Plaid deal unravelled by DoJ checks: One of the biggest fintech deals of 2020 was abandoned almost a year to the day after it was first proposed. Payments giant Visa called off the $5.3bn acquisition of Plaid after the US Department of Justice tried to block it on competition grounds. Visa insisted it was confident it “would have prevailed in court”, but said it wanted to avoid “protracted and complex litigation”.

“I read in the FT what a naughty boy you are”: Last week the German parliamentary inquiry into Wirecard turned its focus to the major banks that backed the once high-flying company, questioning figures including Deutsche Bank chief executive Christian Sewing, Goldman Sachs’ Germany chief Wolfgang Fink and former Commerzbank CEO Martin Zielke. The most awkward moment of the week, however, was reserved for Deutsche board member Alexander Schütz, as it emerged he had urged Wirecard’s Markus Braun to “do [the FT] in!!” over its critical coverage of the now-disgraced payments group.

Buy now: Affirm made its stock market debut with a bang on Wednesday. The company’s $49 per share IPO price was already comfortably above its initial target range, but by the end of the first day of trading, shares had almost doubled to $97.24. By Friday the lender, led by PayPal cofounder Max Levchin, had a market capitalisation of over $28bn.
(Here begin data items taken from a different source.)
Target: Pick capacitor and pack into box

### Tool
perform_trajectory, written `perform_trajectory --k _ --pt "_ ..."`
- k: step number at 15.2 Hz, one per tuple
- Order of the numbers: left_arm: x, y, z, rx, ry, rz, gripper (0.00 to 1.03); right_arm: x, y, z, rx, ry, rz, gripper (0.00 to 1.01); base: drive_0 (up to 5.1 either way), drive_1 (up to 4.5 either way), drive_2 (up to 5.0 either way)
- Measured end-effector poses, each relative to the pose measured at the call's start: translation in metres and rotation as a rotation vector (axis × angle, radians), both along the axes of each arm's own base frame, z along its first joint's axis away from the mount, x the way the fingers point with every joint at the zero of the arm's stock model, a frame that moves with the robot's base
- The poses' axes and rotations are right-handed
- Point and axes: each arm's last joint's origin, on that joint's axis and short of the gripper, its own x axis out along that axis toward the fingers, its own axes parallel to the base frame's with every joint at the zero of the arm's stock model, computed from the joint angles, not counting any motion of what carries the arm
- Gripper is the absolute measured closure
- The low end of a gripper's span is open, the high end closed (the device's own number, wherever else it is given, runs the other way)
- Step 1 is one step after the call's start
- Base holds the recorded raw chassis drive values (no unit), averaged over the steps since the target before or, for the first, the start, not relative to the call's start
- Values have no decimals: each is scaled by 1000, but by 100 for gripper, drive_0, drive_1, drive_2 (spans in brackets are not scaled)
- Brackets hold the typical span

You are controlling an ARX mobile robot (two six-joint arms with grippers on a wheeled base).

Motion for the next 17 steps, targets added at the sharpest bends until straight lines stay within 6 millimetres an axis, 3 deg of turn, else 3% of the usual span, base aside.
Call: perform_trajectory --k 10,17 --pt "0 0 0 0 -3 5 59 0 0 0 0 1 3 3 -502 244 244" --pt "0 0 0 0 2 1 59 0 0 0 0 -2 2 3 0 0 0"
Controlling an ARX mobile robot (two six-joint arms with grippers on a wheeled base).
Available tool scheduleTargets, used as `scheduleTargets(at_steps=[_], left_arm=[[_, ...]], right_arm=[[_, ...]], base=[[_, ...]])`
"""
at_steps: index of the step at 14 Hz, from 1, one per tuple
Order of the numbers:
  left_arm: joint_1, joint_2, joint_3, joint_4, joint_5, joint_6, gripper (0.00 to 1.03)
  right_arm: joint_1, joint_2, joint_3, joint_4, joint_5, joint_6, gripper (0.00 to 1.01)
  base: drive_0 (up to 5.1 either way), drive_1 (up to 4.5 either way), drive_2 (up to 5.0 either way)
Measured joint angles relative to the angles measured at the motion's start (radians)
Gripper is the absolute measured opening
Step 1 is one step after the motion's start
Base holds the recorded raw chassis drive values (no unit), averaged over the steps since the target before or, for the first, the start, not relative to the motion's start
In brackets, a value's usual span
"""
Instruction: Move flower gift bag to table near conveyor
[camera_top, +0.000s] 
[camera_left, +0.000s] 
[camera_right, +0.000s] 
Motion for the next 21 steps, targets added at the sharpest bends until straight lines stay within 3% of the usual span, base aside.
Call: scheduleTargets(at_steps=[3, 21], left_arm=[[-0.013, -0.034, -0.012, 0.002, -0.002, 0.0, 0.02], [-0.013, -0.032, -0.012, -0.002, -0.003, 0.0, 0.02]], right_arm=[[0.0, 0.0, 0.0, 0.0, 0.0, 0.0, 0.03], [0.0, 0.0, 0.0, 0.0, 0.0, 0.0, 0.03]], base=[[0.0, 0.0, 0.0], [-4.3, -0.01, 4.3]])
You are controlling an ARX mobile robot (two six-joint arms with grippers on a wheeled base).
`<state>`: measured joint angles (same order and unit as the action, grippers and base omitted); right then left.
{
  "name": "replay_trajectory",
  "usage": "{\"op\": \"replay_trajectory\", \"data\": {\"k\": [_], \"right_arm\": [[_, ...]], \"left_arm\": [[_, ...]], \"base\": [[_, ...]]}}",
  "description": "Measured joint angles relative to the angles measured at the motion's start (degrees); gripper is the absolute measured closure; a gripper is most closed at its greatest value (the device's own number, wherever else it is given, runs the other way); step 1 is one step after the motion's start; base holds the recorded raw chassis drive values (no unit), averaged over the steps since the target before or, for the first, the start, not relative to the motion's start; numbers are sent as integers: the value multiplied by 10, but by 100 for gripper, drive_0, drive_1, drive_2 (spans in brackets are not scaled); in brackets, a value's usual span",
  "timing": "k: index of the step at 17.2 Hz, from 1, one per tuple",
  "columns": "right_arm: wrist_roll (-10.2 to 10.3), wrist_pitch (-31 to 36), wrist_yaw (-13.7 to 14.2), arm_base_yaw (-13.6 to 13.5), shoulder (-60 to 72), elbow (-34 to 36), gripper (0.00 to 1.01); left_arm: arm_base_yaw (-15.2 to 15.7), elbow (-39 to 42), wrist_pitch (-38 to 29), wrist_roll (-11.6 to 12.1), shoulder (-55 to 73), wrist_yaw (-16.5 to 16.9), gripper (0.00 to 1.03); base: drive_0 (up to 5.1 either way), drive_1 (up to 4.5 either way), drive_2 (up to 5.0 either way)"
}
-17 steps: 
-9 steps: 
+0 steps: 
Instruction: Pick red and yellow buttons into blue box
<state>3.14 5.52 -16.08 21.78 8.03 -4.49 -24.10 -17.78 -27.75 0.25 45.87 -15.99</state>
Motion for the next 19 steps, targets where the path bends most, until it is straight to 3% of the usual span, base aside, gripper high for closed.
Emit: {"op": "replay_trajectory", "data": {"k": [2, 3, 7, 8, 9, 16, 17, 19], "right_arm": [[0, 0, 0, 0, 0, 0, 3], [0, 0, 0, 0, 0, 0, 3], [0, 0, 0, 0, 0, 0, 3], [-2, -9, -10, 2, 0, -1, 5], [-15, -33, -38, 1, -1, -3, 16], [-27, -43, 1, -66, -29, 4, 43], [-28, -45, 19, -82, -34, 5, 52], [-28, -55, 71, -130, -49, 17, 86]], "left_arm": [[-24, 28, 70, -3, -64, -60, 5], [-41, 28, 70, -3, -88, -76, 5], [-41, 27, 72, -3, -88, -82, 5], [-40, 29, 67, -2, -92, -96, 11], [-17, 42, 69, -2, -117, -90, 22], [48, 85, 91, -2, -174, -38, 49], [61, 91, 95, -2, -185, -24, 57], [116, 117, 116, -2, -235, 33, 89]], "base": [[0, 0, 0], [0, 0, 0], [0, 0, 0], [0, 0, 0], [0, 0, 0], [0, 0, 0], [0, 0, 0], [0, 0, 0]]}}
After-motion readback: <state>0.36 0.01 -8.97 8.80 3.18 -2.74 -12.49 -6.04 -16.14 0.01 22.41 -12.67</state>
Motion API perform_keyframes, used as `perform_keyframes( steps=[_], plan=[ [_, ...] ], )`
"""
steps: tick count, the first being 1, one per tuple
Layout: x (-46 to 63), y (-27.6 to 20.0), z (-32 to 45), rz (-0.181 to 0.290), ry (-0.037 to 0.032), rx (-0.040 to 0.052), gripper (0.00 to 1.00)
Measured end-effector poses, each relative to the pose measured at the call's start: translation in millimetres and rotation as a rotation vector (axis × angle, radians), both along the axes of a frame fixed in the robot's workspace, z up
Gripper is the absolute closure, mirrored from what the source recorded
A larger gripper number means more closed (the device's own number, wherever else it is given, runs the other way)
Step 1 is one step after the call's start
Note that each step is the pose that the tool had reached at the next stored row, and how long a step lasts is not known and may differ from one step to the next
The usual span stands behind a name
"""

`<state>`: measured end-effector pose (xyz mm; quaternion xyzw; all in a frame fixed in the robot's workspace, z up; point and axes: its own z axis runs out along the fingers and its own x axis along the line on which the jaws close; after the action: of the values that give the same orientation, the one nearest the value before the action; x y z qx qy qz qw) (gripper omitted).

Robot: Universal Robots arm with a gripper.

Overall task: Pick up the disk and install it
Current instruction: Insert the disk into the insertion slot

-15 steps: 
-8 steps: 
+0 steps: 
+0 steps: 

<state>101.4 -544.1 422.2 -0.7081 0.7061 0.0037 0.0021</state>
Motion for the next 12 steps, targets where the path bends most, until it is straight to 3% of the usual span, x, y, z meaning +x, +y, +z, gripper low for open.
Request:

Pay Later: Not everyone is so pleased with the rapid growth in the buy now, pay later industry. As FintechFT warned last week, scrutiny of the sector is also ramping up. The UK’s Financial Conduct Authority was already looking at the sector as part of a broader review of consumer lending, but, as the Guardian reports, dozens of MPs are calling for more immediate action to avoid a surge in young people getting into unsustainable debt.

Jack Ma vs Xi Jinping: Another key story we highlighted last week was the tumult at China’s Ant Group, which ran into trouble after founder Jack Ma criticised Chinese regulators shortly before it was due to IPO. This long read from the FT’s Tom Mitchell, Yuan Yang and Ryan McMorrow examines the tensions between entrepreneurs like Mr Ma and the Chinese state. Meanwhile international investors like BlackRock, GIC and Silver Lake are debating what to do after being stuck with illiquid stakes in Ant after the collapse of its IPO.